Microsoft BI Tools: JOOST

Showing posts with label JOOST. Show all posts

Saturday, 7 December 2024

Synapse snack: mount storage container in notebook

Case
I want to mount a Storage Account container in my notebook to write some files to it. Preferably without storage account keys.

Mount Storage Account in notebook

Solution
You can use the Synapse Spark Utils to mount a storage account container within a notebook. It requires having a Linked Service that points to your Storage Account which is not using a Self Hosted Integration Runtime.

For this we use the default Linked Services which ends with [workspacename]-WorkspaceDefaultStorage. By default this Linked Service is using the System-assinged managed identity to authenicate to the Storage Account connected to Synapse.

Since we might be using this in a DTAP environment we don't want to hardcode the Linked Service name. Instead we will retrieve the Synapse workspace name with code and concat "-WorkspaceDefaultStorage" to it.

Default Workspace Linked Service

Now when you want to debug your code in Synapse Studio it's best to also make sure your sparkpool is also running as managed idenity otherwise it will use your personal account. Also make sure that role Storage Blob Data Contributor is assigned.

Now the python code. There is a lot displaying in the code to show what is happening, but there are no checks and no error handling in the code. You might want to add that when going to production to make your code more robust and get easier error messages.

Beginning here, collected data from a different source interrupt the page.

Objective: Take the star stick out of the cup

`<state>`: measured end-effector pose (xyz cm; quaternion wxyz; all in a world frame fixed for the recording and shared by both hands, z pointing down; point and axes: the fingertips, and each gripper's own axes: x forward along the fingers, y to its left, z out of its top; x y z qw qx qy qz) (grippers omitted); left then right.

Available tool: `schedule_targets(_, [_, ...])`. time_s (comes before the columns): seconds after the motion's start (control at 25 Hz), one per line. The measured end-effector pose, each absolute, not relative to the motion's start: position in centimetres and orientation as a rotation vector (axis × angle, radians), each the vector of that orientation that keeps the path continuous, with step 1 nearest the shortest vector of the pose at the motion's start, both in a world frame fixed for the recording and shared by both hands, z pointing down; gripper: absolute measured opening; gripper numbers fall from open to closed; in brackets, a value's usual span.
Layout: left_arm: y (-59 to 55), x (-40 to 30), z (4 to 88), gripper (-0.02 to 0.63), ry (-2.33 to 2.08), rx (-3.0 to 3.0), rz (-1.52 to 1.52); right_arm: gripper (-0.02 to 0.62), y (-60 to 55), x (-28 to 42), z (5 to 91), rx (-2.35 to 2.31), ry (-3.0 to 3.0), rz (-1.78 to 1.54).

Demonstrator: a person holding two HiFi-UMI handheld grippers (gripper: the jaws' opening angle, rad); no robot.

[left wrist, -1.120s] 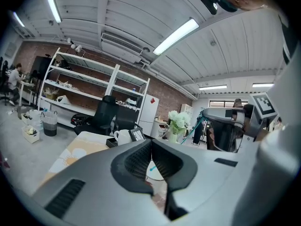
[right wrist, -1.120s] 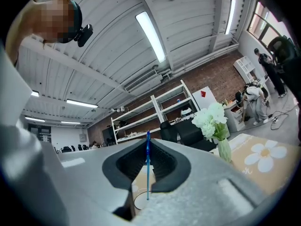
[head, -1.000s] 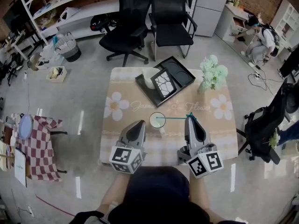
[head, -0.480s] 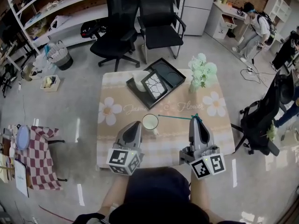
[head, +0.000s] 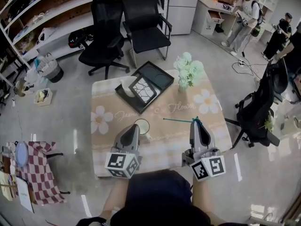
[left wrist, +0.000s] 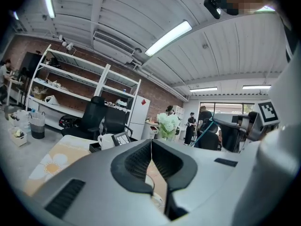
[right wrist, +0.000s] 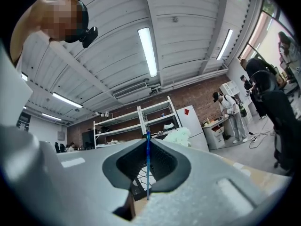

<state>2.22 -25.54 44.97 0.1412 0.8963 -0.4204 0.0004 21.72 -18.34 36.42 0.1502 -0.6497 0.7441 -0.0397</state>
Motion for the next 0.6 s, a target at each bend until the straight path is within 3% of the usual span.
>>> schedule_targets(0.6, [-25.2,3.8,46.0,0.011,-1.164,2.590,0.041,0.017,-18.6,23.7,41.7,-2.026,2.124,-0.284])
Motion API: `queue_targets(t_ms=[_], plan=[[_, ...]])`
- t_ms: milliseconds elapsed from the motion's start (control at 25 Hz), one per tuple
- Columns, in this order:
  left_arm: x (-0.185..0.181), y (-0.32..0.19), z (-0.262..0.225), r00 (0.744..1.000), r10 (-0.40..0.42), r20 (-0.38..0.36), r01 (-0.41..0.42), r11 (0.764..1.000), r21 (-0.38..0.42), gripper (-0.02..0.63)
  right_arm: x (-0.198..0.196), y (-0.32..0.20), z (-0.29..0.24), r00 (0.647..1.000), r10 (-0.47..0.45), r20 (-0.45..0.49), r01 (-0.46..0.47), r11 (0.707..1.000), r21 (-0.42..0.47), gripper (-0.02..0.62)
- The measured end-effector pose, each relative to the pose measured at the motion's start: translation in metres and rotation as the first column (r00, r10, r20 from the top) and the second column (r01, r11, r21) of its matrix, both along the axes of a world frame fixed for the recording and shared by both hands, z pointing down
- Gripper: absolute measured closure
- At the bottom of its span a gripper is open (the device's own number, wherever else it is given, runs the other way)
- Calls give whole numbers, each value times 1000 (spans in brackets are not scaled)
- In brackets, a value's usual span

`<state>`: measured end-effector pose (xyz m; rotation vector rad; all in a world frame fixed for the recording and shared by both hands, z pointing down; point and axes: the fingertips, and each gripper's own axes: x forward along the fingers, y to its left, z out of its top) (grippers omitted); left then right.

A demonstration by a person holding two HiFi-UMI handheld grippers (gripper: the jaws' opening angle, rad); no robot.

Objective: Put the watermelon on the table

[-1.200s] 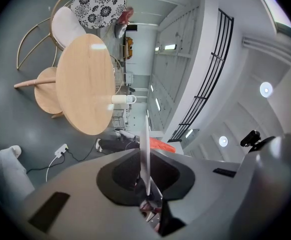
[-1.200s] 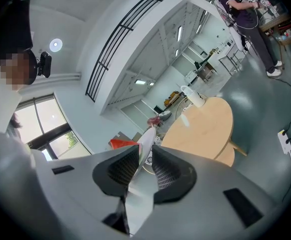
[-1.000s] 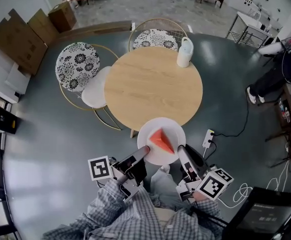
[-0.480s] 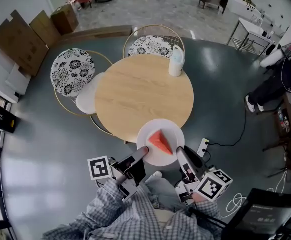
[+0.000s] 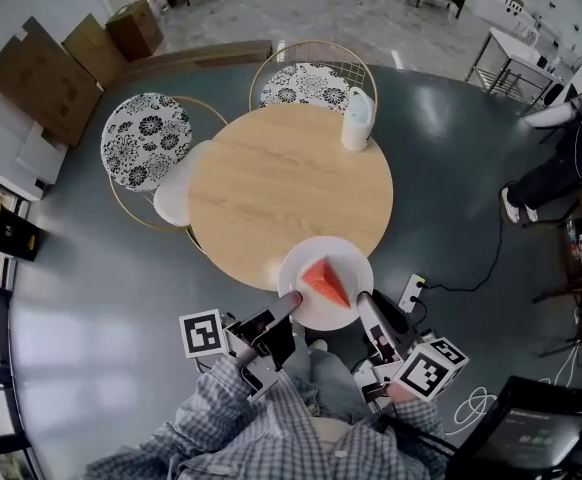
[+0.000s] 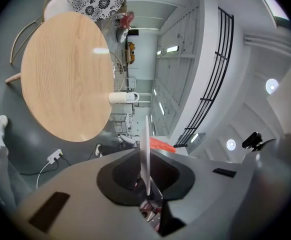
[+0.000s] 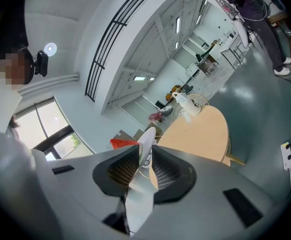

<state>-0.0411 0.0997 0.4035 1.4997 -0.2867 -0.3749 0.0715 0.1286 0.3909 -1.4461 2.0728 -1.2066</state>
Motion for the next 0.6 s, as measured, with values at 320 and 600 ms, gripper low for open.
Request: queue_targets(t_ms=[320,600], plan=[[8,-41,4,1000,28,-7,-28,999,-17,565,8,-39,1,1000,22,-19,-23,1000,-16,509],[13,-83,4,998,64,-17,-64,998,-10,565,10,-77,0,998,63,-31,-64,998,-13,509]])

# Import necessary modules
from notebookutils import mssparkutils  # Utilities for Synapse notebooks
import re  # Module for regular expressions
import os  # Module for interacting with the operating system

# Parameters
container_name = "mycontainer"  # Name of the storage container
display("Container: " + container_name)

# Retrieve Synapse Workspace Name to get the Linked Service
workspace_name = mssparkutils.env.getWorkspaceName()
display("Synapse Workspace: " + workspace_name)

# Determine the default Linked Service name using the Workspace Name
linked_service_name = f"{workspace_name}-WorkspaceDefaultStorage"
display("Default Linked Service: " + linked_service_name)

# Retrieve the full connection string from the Linked Service to retrieve storage account
connection_string = mssparkutils.credentials.getFullConnectionString(linked_service_name)
display("Connection String: " + connection_string)

# Extract storage account name from the connection string using regex
# Expected format: url=https://{storage_account_name}.dfs.core.windows.net
storage_account_pattern = r'//([^\.]+)\.'
storage_account_name = re.search(storage_account_pattern, connection_string).group(1)
display("Storage Account: " + storage_account_name)

# Mount the Storage Account container via the Linked Service
m = mssparkutils.fs.mount(
    f"abfss://{container_name}@{storage_account_name}.dfs.core.windows.net",
    "/mymount",
    {"linkedService": linked_service_name}
)

# Get the local path of the mounted container folder
# Example path format: '/synfs/notebook/{job_id}/{mount_name}'
root_folder = mssparkutils.fs.getMountPath("/mymount")
display("Root Folder: " + root_folder)

# Create a file path for a new dummy file within the mounted folder
# Note that the subfolder should exists or add code to create it.
file_name = os.path.join(root_folder, "myfolder/dummy_file.txt")
display("Creating File: " + file_name)

# Content to be written to the new dummy file
file_content = "This is an example file created and saved using Python."

# Open the file in write mode and write the content to it
with open(file_name, 'w') as file:
    file.write(file_content)
display("File created")

# Clean up mount 
um = mssparkutils.fs.unmount("/mymount")

Now you will see the file appear in your storage account.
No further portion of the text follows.